Clin Exp Immunol. 2000 May;120(2):274-9. doi: 10.1046/j.1365-2249.2000.01212.x.
The 19-kD antigen is a cell wall-associated lipoprotein present in Mycobacterium tuberculosis and in bacille Calmette-Guérin (BCG) vaccine strains. Expression of the 19-kD antigen as a recombinant protein in two saprophytic mycobacteria-M. vaccae and M. smegmatis-resulted in abrogation of their ability to confer protection against M. tuberculosis in a murine challenge model, and in their ability to prime a DTH response to cross-reactive mycobacterial antigens. Induction of an immune response to the 19-kD antigen by an alternative approach of DNA vaccination had no effect on subsequent M. tuberculosis challenge. These results are consistent with a model in which the presence of the 19-kD protein has a detrimental effect on the efficacy of vaccination with live mycobacteria. Targeted inactivation of genes encoding selected antigens represents a potential route towards development of improved vaccine candidates.

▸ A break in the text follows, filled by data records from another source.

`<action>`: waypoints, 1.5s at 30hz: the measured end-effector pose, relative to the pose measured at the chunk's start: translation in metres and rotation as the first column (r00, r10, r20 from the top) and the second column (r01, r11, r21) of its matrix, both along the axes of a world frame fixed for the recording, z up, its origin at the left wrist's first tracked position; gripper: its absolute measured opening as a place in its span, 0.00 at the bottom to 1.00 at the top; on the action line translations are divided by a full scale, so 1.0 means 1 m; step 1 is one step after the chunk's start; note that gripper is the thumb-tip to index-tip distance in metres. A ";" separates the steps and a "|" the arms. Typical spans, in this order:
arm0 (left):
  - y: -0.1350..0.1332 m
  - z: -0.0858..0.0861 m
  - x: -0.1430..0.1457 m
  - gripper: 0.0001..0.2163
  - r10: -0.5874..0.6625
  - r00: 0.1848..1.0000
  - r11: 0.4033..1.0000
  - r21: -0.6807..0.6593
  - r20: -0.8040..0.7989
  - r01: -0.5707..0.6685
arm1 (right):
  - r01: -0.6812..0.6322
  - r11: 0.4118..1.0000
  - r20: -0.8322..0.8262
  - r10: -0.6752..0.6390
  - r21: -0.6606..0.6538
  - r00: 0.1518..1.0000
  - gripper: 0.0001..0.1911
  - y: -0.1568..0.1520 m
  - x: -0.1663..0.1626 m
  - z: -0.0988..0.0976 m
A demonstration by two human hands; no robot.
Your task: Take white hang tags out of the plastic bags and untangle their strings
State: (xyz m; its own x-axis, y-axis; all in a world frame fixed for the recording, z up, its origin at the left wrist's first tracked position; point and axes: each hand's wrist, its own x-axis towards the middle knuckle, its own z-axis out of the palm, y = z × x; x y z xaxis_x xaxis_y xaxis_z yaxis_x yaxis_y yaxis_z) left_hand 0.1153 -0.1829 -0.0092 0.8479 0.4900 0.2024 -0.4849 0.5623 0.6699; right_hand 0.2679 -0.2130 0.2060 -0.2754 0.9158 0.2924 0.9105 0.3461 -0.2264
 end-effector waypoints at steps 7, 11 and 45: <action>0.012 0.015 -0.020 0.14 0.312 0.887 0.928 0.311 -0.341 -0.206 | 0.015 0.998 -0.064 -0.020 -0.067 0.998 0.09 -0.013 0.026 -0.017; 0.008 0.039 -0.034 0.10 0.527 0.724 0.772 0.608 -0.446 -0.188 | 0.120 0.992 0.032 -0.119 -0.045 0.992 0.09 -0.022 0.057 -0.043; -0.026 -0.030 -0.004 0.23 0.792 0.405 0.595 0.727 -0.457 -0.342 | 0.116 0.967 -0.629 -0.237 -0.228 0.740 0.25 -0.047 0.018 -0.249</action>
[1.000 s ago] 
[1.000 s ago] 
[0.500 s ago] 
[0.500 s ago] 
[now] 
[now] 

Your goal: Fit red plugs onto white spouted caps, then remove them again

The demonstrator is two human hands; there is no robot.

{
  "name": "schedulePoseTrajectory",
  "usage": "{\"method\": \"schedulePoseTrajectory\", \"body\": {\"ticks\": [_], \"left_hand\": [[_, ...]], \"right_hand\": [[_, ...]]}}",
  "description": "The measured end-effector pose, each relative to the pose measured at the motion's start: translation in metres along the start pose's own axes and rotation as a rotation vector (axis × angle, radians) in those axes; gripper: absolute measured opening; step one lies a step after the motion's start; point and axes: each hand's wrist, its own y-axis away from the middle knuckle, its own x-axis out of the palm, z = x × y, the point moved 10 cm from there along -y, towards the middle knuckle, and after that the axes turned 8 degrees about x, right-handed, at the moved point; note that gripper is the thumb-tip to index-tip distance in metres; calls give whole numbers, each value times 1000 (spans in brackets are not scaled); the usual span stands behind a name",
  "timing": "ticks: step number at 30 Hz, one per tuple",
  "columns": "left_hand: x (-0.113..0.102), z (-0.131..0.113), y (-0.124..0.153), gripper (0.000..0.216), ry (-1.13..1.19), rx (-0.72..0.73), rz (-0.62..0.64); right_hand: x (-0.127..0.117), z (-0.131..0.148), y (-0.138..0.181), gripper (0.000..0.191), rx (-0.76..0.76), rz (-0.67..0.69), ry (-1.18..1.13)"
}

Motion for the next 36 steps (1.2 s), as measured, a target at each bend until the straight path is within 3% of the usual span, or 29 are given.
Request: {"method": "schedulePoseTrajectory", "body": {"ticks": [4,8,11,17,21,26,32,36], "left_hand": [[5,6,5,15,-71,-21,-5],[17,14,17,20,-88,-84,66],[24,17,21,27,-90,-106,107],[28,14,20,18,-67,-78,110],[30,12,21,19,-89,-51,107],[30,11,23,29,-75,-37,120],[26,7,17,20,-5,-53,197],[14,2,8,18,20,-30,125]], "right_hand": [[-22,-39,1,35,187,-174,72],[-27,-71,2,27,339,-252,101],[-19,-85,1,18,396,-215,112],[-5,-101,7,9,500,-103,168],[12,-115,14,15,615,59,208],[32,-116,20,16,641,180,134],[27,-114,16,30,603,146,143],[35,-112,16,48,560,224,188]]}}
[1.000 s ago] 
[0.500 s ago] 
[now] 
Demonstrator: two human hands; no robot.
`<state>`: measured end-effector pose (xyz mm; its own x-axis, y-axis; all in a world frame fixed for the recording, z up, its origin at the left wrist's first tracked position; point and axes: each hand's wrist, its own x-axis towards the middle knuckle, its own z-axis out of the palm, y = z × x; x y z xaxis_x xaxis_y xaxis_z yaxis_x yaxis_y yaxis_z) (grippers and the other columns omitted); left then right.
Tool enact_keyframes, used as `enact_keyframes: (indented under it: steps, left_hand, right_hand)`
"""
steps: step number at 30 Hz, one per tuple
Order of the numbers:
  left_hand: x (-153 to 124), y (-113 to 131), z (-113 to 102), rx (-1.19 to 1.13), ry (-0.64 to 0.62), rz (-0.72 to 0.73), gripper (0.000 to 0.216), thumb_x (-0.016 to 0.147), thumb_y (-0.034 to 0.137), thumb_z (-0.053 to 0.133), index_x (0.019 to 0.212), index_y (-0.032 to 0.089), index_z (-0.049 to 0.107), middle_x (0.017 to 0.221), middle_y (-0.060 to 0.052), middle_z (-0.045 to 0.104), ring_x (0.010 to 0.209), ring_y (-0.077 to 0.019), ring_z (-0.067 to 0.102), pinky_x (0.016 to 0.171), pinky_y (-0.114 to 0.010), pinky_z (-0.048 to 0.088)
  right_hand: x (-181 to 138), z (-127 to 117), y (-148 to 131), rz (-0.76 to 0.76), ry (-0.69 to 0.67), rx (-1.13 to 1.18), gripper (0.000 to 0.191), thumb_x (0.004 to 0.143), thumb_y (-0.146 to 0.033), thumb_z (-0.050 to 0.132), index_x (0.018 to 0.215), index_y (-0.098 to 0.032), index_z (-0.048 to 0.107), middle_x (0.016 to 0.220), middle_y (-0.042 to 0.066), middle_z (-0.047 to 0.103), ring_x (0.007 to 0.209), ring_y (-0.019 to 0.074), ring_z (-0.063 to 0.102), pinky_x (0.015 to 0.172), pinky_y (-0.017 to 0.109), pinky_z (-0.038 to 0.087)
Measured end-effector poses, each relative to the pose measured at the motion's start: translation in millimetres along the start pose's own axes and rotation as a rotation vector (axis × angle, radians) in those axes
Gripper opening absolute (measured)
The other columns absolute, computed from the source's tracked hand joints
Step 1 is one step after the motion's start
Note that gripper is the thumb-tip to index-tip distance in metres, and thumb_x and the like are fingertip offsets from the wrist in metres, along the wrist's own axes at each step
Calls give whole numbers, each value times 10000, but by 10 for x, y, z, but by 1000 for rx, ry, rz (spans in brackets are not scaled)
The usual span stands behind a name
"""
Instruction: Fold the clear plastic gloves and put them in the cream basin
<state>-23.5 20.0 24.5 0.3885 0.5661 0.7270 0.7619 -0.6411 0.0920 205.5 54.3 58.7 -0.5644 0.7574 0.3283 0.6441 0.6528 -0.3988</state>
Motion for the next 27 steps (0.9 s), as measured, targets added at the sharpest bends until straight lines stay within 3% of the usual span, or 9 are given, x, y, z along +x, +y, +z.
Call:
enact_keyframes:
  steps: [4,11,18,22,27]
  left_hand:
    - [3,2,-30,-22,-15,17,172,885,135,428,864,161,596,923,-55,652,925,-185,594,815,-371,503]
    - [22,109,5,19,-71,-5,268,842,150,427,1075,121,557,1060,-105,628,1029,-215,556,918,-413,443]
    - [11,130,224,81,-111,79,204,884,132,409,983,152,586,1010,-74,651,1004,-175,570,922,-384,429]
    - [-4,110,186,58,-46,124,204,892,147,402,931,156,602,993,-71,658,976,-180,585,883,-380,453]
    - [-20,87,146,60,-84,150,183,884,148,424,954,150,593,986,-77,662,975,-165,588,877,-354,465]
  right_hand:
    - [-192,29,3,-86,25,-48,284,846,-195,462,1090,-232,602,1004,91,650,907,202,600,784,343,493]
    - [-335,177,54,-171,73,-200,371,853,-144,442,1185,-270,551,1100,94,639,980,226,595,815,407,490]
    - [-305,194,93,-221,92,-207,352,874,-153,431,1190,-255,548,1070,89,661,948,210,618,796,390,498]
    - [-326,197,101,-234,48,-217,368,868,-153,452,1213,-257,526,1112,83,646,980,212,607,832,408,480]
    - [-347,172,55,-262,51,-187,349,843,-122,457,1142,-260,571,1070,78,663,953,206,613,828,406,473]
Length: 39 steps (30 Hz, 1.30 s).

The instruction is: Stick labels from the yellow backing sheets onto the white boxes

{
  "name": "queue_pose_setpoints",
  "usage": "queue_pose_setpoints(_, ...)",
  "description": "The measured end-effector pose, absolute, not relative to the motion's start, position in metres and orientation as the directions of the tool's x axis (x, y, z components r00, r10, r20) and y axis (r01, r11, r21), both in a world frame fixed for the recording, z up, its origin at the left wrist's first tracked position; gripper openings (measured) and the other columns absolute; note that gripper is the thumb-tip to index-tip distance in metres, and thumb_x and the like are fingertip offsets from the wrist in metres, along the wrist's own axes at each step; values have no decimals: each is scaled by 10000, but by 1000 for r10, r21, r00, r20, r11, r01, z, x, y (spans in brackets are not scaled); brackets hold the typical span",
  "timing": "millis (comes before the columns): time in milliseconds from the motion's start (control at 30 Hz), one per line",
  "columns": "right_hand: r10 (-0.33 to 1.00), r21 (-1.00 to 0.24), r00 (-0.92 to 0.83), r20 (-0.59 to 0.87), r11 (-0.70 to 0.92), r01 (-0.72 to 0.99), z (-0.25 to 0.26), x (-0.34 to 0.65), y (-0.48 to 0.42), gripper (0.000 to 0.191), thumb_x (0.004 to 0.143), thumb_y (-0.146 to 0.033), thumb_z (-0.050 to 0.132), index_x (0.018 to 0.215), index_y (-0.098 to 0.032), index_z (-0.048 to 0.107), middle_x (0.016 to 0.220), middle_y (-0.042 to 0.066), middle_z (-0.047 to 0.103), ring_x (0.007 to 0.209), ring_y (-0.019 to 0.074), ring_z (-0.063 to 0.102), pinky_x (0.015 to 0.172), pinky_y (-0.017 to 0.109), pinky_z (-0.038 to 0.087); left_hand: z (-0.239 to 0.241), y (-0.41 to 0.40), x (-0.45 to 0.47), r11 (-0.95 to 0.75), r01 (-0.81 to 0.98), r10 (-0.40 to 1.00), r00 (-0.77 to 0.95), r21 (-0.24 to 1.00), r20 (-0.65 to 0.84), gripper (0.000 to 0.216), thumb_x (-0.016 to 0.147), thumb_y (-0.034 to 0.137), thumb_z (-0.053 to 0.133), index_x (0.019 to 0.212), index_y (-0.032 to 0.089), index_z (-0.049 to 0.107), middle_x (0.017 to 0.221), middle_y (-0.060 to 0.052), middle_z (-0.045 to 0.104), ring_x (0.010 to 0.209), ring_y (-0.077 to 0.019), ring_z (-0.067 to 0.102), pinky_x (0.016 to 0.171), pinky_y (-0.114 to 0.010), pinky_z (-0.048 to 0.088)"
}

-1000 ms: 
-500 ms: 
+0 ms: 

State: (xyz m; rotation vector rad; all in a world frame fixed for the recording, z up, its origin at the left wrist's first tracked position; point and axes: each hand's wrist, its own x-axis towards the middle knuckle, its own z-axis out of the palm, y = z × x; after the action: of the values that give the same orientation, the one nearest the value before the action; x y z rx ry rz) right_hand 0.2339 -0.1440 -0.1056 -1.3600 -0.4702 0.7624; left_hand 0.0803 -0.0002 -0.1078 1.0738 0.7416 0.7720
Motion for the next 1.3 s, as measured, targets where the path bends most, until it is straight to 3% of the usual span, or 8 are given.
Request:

19-kD抗原是一种与细胞壁相关的脂蛋白,存在于结核分枝杆菌和卡介苗(BCG)疫苗株中。在两种腐生分枝杆菌——母牛分枝杆菌和耻垢分枝杆菌中,将19-kD抗原表达为重组蛋白,导致它们在小鼠攻击模型中丧失了针对结核分枝杆菌的保护能力,以及引发对交叉反应性分枝杆菌抗原的迟发型超敏反应(DTH)的能力。通过DNA疫苗接种这一替代方法诱导对19-kD抗原的免疫反应,对随后的结核分枝杆菌攻击没有影响。这些结果与一个模型相符,即19-kD蛋白的存在对活分枝杆菌疫苗接种的效果有不利影响。对编码选定抗原的基因进行靶向失活,是开发改良候选疫苗的一条潜在途径。